The Opposition and Police Reform
One of the most encouraging events that ushered in the New Year was the announcement by Minister of Home Affairs Clement Rohee of the Strategic and Implementation Plans for the Guyana Police Force (GPF) – 2013-2017. Even the most fervent booster of the GPF would concede that reform of that key institution was long overdue.
The State was invented to bring order in organised human collectives. The police are the modern institution to ensure that order and citizen security are maintained. From the very onset of the introduction of this institution in the early 19th century, there were concerns about the existential potential for its abuse: Quis custodiet ipsos custodes? (Who will guard the guardians?).
The abuse could be initiated by either or both the ruling class or elements within the institution itself. In Guyana we have unfortunately been the victims of both types of excesses.
It is therefore rather disheartening to hear that even though the Opposition parties agree on the need and specifics of the proposed reforms, they have announced that they will not cooperate in the implementation unless their earlier demand for the removal of the Minister is met. Whatever the merits or demerits of the Opposition’s demand, they must agree that ultimately it is a political question, based on a partisan perspective.
Reform of the police force, on the other hand, transcends such narrow parameters. There was a time, not so long ago, when an overhaul of the GPF was demanded only by certain sections of the populace, but we have long moved past that hurdle. This unanimity of views on such a crucial and ubiquitous institution cannot be ignored or sidestepped. In fact it has the potential of initiating the wider political consensus that is needed if we are ever to have sustained and sustainable progress in our country.

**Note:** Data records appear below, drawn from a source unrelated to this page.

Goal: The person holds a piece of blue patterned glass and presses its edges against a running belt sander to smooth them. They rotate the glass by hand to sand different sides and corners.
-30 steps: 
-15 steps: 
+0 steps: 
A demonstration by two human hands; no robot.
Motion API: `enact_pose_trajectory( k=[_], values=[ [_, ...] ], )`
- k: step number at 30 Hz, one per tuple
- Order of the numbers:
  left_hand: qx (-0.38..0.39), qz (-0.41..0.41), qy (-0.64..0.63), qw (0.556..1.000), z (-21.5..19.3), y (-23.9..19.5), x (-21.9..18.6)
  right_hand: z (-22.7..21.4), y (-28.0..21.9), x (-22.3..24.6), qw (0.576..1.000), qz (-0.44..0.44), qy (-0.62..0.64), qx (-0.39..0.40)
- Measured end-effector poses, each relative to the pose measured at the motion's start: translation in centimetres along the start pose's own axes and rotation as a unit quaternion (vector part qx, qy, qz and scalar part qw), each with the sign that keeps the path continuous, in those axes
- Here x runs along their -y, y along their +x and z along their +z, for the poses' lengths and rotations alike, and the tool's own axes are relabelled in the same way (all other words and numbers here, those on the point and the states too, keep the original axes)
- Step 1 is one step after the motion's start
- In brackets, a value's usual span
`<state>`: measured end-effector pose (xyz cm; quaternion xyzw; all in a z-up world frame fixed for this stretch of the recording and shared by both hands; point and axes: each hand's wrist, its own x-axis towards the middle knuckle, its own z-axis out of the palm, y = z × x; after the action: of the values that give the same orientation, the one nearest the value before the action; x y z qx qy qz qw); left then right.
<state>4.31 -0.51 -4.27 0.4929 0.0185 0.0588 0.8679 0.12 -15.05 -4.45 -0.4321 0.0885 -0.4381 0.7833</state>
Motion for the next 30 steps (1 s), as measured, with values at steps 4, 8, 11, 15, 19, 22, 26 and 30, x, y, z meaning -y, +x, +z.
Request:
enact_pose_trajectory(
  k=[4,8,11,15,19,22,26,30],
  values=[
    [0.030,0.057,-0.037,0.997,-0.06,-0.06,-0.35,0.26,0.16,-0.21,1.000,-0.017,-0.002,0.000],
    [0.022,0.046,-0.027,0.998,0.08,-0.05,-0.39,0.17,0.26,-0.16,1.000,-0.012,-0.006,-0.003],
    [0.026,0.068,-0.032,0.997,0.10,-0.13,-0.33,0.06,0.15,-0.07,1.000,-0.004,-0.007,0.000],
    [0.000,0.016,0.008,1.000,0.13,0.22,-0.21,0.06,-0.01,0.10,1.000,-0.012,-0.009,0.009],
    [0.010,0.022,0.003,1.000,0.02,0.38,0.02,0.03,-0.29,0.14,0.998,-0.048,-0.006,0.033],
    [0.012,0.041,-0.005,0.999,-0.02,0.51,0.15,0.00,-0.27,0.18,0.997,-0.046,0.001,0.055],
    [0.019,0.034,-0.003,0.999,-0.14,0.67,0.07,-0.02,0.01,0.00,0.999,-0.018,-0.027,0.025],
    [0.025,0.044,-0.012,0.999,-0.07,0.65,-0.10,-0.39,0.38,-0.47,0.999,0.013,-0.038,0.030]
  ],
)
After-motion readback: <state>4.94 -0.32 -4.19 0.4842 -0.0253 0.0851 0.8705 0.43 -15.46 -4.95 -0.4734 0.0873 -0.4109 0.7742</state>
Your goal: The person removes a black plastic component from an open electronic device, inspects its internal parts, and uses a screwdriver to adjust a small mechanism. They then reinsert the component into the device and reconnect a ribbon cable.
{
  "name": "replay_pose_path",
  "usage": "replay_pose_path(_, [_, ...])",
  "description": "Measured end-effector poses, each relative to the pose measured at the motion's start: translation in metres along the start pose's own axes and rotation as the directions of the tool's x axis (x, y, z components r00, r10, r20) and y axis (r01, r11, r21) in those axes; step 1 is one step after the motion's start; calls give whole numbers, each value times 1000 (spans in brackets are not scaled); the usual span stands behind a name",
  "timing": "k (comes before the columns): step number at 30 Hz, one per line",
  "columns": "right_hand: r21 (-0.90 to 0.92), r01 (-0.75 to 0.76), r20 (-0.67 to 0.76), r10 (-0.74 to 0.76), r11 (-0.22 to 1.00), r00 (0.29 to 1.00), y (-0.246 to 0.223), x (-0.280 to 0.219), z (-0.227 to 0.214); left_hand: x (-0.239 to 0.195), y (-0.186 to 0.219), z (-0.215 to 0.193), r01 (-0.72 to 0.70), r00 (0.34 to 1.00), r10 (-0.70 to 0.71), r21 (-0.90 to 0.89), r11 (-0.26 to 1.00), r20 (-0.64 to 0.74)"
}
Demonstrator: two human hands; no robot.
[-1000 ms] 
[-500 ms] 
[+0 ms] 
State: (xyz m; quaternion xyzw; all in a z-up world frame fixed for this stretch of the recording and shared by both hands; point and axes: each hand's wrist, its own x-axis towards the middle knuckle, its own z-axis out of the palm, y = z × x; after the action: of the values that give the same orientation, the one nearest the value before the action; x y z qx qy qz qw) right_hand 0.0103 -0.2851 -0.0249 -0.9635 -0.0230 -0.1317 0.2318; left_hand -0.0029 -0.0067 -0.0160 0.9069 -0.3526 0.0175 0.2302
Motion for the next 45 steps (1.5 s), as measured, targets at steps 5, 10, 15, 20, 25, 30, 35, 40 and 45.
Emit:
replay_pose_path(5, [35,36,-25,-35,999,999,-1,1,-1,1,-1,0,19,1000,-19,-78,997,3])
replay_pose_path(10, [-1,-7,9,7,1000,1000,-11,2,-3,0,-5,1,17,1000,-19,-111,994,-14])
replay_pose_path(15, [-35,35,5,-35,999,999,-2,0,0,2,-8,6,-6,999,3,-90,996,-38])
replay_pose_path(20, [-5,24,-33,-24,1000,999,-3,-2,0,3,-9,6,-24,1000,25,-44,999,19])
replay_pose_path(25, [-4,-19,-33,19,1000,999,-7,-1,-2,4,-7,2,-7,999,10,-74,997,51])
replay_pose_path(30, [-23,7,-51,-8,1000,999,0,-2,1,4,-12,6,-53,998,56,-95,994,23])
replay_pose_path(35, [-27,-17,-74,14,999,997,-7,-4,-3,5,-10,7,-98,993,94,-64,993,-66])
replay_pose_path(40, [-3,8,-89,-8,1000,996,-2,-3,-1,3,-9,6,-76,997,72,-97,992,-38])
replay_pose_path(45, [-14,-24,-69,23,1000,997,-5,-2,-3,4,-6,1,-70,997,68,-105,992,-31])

It is interesting that the leaders of both Opposition parties have more than a passing interest in the security area. David Granger, leader of the combined opposition and of the APNU and PNC, was once head of the Disciplined Forces – which include the police – and also Security Advisor and head of the Defence Board to President Desmond Hoyte. He was also a member of the Disciplined Forces Commission that inquired into the reforms needed to set the GPF on a course that would actually enable it to fulfil its mission to ‘serve and protect’ the people of Guyana.
By his own assertion, Khemraj Ramjattan, leader of the AFC, took an early interest in the need to reform the police force and made several proposals towards that end to his then political party, the PPP.
In fact, he claims that he got into hot water with them over his espousal of reforms. With such backgrounds, the process of police reform can only benefit with their involvement from their parliamentary perch.
The reforms will need extra budgetary support – especially to fund the extra overseas training module that forms one of the key cornerstones on the Strategic Plan. Parliamentary debate is vital to ensure that value is received from such new expenditures. The Minister also promised that his Ministry will be making institutionalised reports to the Parliamentary Oversight Committee on the Security Sector.
This is a most welcome innovation and adds a further dimension to the increased civilian oversight built into the Strategic Plan. Most importantly it allows policy initiatives to be reviewed during the implementation state and beyond.
Finally it is our considered opinion that the Opposition is exercising poor political judgement in choosing to stand on the sidelines on police reform. The unanimity in agreement for reform by the public (which is, in the end, also the voting public) is matched by the intensity of their desire for such reform to be implemented sooner rather than later.
Police reform for Guyanese is literally a life and death matter for all Guyanese living in fear of crimes and banditry; for those enduring domestic violence and for those seeking justice for unsolved crimes.
We hope that good sense will prevail.